Только что, – говорит, – с реки вернулась. Это ведь тоже Кемь?
– Да, Кемь… Вода ж студёная.
– Не очень.
– После такой холодной ночи… – Я закалённая.
– Моржиха… Наших тут никого уже и силой в речку не загонишь. Только в июле…
– Я прошу…
– Сибиряки… Спасибо.
Зашли в ограду. Говорю:
– И я бы тоже не осмелился… Ворота можно и не закрывать.
– Идёмте в дом.
– Я погодя чуть.
– Буду ждать.
– Я рад вас видеть, – говорю.
Она:
– Спасибо, – отвечает.
С крыльца уже:
– И я вас тоже рада видеть.
Ушла Маша в дом. Остался я в ограде.
Пробив поленом не растаявший ещё лёд, зелёной, зацветшей уже, дождевой водой, используемой только для поливки и других технических нужд, из деревянной, окованной бочки, что стоит под желобом поточным, велосипед Машин помыл. Цепь, слетевшую вчера в лесу, на звёздочку накинул. Проверил – крутится. И по ограде прокатился – едет. Велосипед к столбу приткнул.
Сполоснул руки водой из той же бочки. Тину липкую с ладони убирая, слышу:
– Дяденька, драсте.
Оглянулся. Вижу в воротах долговязого подростка. С уличной стороны, за подворотню не ступает. В спортивной майке тёмно-синей. Шея худая, длинная, цыплячья, бурая от загара; кадык на горле кожу натянул – не порвалась бы.

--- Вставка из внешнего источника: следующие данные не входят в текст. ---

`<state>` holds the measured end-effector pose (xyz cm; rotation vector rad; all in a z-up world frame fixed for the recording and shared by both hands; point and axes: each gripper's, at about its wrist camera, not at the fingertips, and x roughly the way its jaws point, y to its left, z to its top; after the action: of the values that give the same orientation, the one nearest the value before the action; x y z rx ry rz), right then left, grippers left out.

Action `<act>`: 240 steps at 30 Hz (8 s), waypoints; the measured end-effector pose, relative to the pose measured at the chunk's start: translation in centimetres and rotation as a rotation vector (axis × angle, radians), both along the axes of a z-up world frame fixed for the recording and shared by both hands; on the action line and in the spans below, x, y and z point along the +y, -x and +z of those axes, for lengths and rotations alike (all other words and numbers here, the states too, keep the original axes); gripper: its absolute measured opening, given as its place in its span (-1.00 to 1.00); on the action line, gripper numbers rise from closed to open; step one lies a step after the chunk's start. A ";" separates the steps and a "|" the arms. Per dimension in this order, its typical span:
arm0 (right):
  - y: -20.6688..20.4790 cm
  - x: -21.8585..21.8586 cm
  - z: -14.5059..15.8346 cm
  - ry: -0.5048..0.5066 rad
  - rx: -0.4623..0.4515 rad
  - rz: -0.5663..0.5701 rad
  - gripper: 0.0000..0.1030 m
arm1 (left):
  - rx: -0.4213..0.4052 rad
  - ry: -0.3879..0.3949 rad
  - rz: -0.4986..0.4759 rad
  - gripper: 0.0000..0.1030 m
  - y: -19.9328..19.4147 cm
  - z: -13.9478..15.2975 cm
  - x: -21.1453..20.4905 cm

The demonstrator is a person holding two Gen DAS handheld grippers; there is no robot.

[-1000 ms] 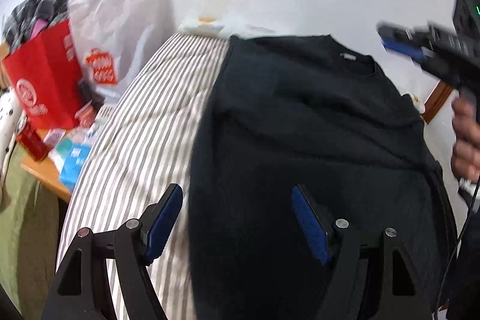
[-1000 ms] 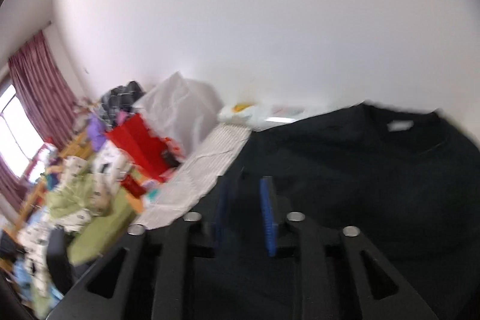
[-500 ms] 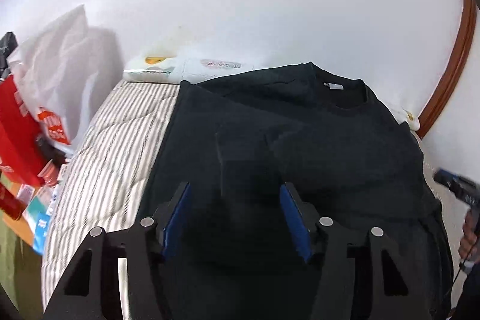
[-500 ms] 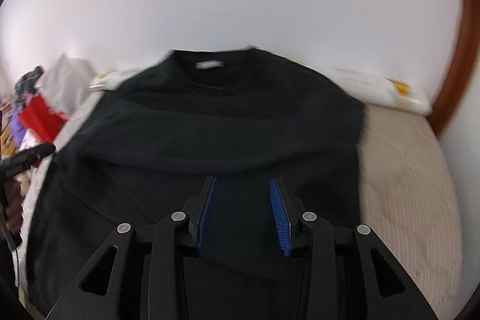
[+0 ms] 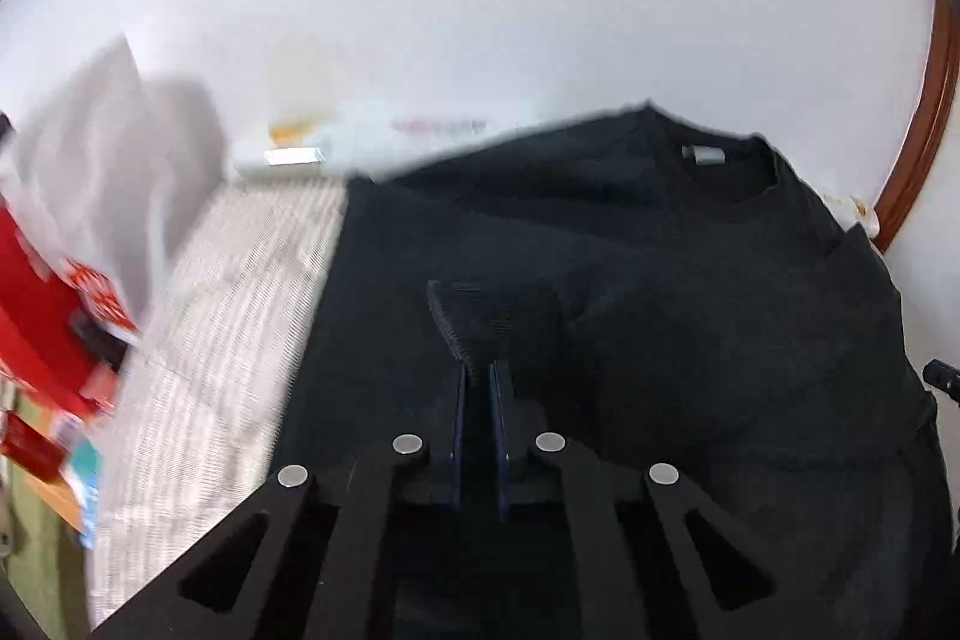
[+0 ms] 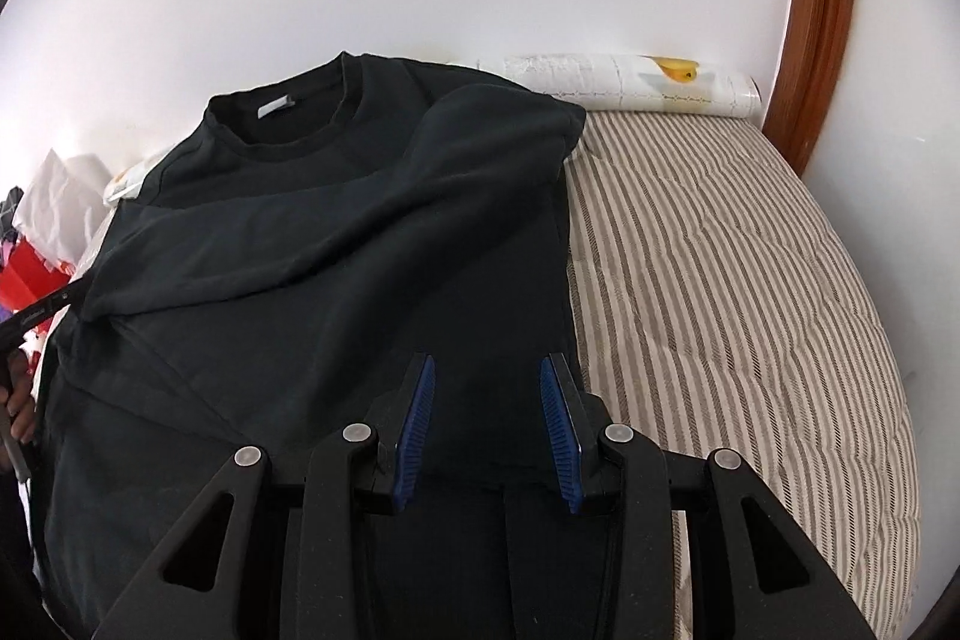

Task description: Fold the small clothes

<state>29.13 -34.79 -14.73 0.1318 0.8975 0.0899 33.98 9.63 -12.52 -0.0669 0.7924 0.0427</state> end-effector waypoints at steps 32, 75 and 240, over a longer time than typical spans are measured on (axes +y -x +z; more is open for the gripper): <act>5.4 -2.8 5.5 0.084 0.048 -0.131 -0.07 | 0.013 -0.048 0.068 -0.81 9.1 2.2 0.4; 22.0 0.0 1.1 0.008 0.086 -0.029 -0.83 | 0.107 0.026 0.092 -0.84 26.7 -3.2 1.0; 7.6 -3.3 8.6 -0.213 -0.082 -0.040 -0.90 | 0.024 0.175 -0.081 -0.87 15.7 3.3 -1.4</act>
<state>21.52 -38.13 -6.16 0.3419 0.8017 0.1523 18.28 8.26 -9.19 -0.2004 0.8210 -0.1024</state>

Руки по локоть чёрные – в мазуте; на одном тонком запястье слабо болтаются массивные часы с белым браслетом, на другом – туго повязанная шерстяная нить – от растяжения; сам белобрысый, здесь таких много; коротко стриженный – сверкает нимбом золотым его макушка. Взгляд озабоченный у парня.
Отвечаю ему:
– Здравствуй.
– У вас торцового ключа не будет на двенадцать?
– Будет.
– А не дадите?
– Дам.
Пошли к машине.
– Тут у меня… Немного подожди.
Кое-как – обычно мучаюсь таким же образом вот – отыскав в безобразно, как выражается мой брат Василий, инженер-строитель по призванию и по специальности, организованном пространстве заполненного всякой ерундой вроде негодного гидравлического домкрата, пустых пластиковых бутылок и отслуживших генераторных ремней багажника моей машины нужный ключ, вручил его мальчишке.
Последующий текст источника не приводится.